Journées de mai passé.

… La mer meurt doucement, sur des terres basses, au bord de la route, d’Ancône à Pesaro, de Pesaro à Rimini. La vie se fait rare ; des petits havres de pêcheurs, où quelques familles nettoient leurs filets sur la grève. Des hommes, plongés à mi-corps dans la vague vont rejeter ces filets au large. Devant eux, les voiles rouges brûlées par les soleils, se hissent le long des mâts, s’envolent dans l’éveil du matin. Les premières levées fuient déjà là-bas, au fond bleu de l’Adriatique, vers la Grèce qui les appelle sous l’horizon.
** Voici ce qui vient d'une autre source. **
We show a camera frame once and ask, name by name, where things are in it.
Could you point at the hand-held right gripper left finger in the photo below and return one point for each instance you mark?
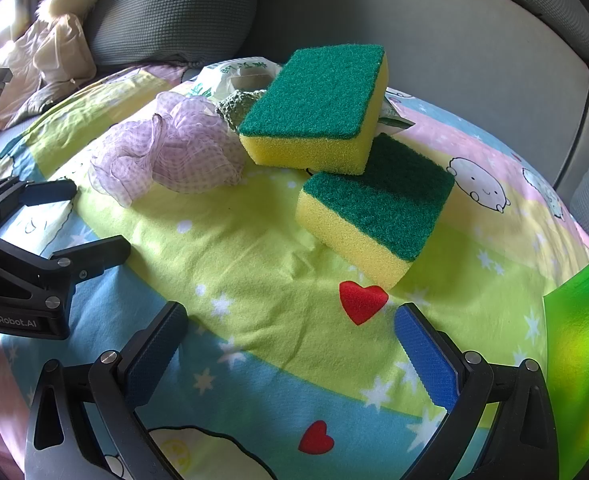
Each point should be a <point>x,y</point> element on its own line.
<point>157,355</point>

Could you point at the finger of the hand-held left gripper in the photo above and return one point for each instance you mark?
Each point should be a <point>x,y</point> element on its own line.
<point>99,255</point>
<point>49,192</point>

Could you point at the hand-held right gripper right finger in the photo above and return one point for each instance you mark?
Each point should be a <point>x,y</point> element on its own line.
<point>427,355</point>

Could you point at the purple mesh bath pouf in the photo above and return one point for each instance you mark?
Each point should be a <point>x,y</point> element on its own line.
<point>189,155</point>

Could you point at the yellow and green sponge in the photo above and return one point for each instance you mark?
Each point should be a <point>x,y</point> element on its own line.
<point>314,90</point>
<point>374,210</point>

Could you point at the green cardboard box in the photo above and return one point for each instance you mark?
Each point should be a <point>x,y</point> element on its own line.
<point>584,360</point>

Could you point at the green knit scrubber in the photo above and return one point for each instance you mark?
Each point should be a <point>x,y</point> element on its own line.
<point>234,107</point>

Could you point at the beige fur-trimmed jacket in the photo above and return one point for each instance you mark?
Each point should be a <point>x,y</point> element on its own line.
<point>59,55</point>

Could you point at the printed pastel blanket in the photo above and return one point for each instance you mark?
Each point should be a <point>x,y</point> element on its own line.
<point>254,240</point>

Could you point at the grey textured pillow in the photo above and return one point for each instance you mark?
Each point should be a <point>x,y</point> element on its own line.
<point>174,10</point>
La pensée fuit de conserve allègre aux jeunes lumières de l’aube, oublieuse des lourdes ancres engagées ailleurs ; et je continue de les suivre, les barques disparues, dans les profondeurs de la mémoire où se prolonge cette mer, sur ces eaux grecques où j’ai perdu tant d’anciens jours.

À Cesenatico, la ligne s’écarte de la plage. Les terres riveraines de l’Adriatique ne porteraient pas plus loin une voie ferrée. Au-delà, le limon charrié des vallées lombardes et romagnoles a gagné sur les flots une vaste maremme, jusqu’aux embouchures des grands fleuves, du Pô et de l’Adige. Francesca dépeint dans une belle et forte image ce sol aventuré parmi les eaux ; elle montre à Dante « sa terre natale assise sur la marine, là où le Pô descend avec ses tributaires pour trouver enfin la paix dans la mer[1]. »

  1. <poem>Siede la terra, dove nata fui, Su la marina dove ‘l Po discende Per aver pace co’ seguaci sui. (Inferno, V.)